Without question the sound the Cardinals created for Cold Roses and bring to the stage now recalls the ambling, gently psychedelic, song-oriented Grateful Dead of American Beauty – a similarity hinted at in the very title of the album. And Adam is consciously attempting to build a band consciousness in the Cardinals; most notably, the band’s original members (Graboff replaced Cindy Cashdollar, who played steel guitar on the album) share the album’s songwriting credits — and the royalties. That more communal approach is part of Adams’ desire to escape the prison of his sometimes charming, sometimes maddening self-absorption.

“I got tired of doing the solo thing,” he says. “It was fun for a while, when I had that much gas, but you can’t like yourself everyday. We were trying to channel a collaborative process on Cold Roses. We were looking for the song, not my song. It was everybody’s voice, so when I sing those songs live, I feel like I’m interpreting something emotionally, rather than it’s just being Ryan Adams about Ryan Adams doing Ryan Adams bullshit. That really got old. I was lonely. I wanted to be back in something.”

When Adams fell off the stage at a show in Liverpool in January of last year and shattered his wrist, he found himself with plenty of time to think about a more positive new direction. For a time he was unsure if he would be able to play guitar again, or even regain the full use of his hand. In fact, he met Bowerstock when he began taking guitar lessons with him, in part to discover more comfortable ways to play. “When my wrist got fucked up, I think that, in a good way, it knocked some of me out of me,” Adams says. “But I don’t want to use it to gain anything. In the entertainment industry, there’s always this impulse to use it as an angle – like ‘All you people who hated me before, look at me now. I’m hurt.’ That’s just stupid.”

But what had many of Adams’ fans worried is that he would hurt himself even more dramatically. As unfeeling as that comment about Gram Parsons was, Adams has often seemed gripped by the “live fast, die young” mythology that has doomed so many young rockers. He’s not worried. “If I have anything to do with it, I’m here for a while,” he says. “My ride isn’t even half done. I don’t know if people think I’m banging heroin or tripping out all the time, but I don’t take a lot of drugs. I smoke about as much weed as the people who work at the New York Times probably do. I like to stick behind a bottle of wine. You can enjoy it all night if you’re playing. But I don’t think there will ever be a time with this band when I walk on or off that stage impaired.”

“Not even in the Pink Hearts days, which was way crazier than this,” Pemberton testifies.
“But I can see why people wonder about it,” Adams, who is thirty, confesses. "I’ve had times in the past where it’s been an ever-present thing around me when I’ve played.
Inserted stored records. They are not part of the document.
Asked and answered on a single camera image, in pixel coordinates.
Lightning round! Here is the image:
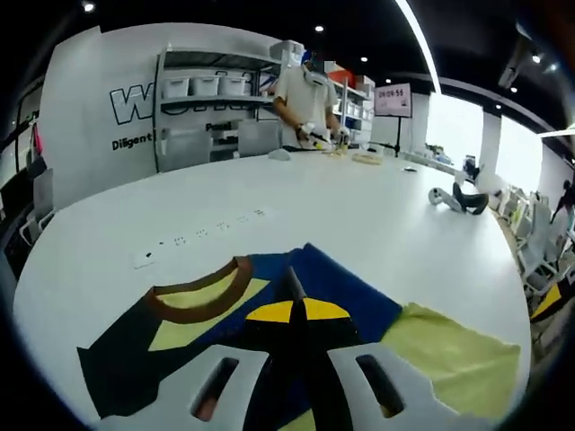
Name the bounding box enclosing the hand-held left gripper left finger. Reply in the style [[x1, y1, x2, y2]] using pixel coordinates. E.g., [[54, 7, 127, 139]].
[[96, 301, 295, 431]]

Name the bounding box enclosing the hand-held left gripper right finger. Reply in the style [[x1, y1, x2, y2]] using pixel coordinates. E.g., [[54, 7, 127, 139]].
[[290, 298, 495, 431]]

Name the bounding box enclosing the yellow blue grey raglan garment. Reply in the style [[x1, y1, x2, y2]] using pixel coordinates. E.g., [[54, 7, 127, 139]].
[[75, 242, 522, 431]]

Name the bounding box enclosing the white mesh office chair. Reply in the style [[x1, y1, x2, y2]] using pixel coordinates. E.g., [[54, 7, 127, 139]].
[[516, 197, 570, 288]]

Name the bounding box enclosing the dark grey curved object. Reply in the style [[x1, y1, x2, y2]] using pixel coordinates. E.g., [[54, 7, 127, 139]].
[[452, 181, 490, 216]]

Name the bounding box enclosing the white table socket strip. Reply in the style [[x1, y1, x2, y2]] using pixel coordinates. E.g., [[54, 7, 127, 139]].
[[133, 206, 271, 270]]

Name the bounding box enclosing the white handheld controller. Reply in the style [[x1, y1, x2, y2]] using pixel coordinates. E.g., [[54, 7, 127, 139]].
[[428, 187, 466, 213]]

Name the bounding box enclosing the translucent grey box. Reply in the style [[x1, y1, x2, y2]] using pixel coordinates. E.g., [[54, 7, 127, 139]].
[[237, 120, 282, 158], [164, 128, 212, 170]]

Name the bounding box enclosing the black screen stand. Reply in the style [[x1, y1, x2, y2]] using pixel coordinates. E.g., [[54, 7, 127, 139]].
[[390, 116, 403, 158]]

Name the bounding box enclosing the storage rack with boxes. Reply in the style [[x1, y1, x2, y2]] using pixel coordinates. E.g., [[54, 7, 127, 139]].
[[334, 74, 376, 145]]

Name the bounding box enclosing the pink timer screen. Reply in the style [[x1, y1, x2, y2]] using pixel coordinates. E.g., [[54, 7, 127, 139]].
[[374, 83, 412, 119]]

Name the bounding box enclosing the white storage bin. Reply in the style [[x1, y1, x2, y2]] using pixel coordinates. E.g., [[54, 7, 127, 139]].
[[164, 76, 190, 98], [219, 75, 248, 96], [190, 75, 220, 97]]

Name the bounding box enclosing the pink grey hanging bag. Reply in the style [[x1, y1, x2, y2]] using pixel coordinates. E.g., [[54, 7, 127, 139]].
[[27, 120, 49, 179]]

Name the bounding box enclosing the grey metal shelf unit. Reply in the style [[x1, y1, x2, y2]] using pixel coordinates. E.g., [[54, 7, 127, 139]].
[[155, 42, 288, 174]]
When I was alone on the Demolition tour or during Love Is Hell, I was definitely in that weird place where you’re wondering, ‘Is this the last hurrah of my twenties?’ Some doors opened and creepy people came through. And I was attracted to some of that darkness. I wanted to find out what it meant for me.
“But it’s not around me when I’m not playing, and people don’t see that side. They just see the glory of the pirates on the pirate ship, doing our gigs and thinking, ‘Can you believe that we’re getting away with this?’ Everyday you think someone is going to take it away from you because it’s so much fun. But I don’t carry that into my normal life.”

And well beyond his two new albums, Adams has plenty to look forward to – and he knows it. “Man, I don’t want to lessen my gift,” he says. “I don’t want to misuse it. I try to think of it now as something that it’s important to share. I want to keep everybody rolling and keep the band together – and it’s working. I’m not number one, and I may never be. But I hope to stay down here where I’m not a threat to anyone, and I just keep trucking.”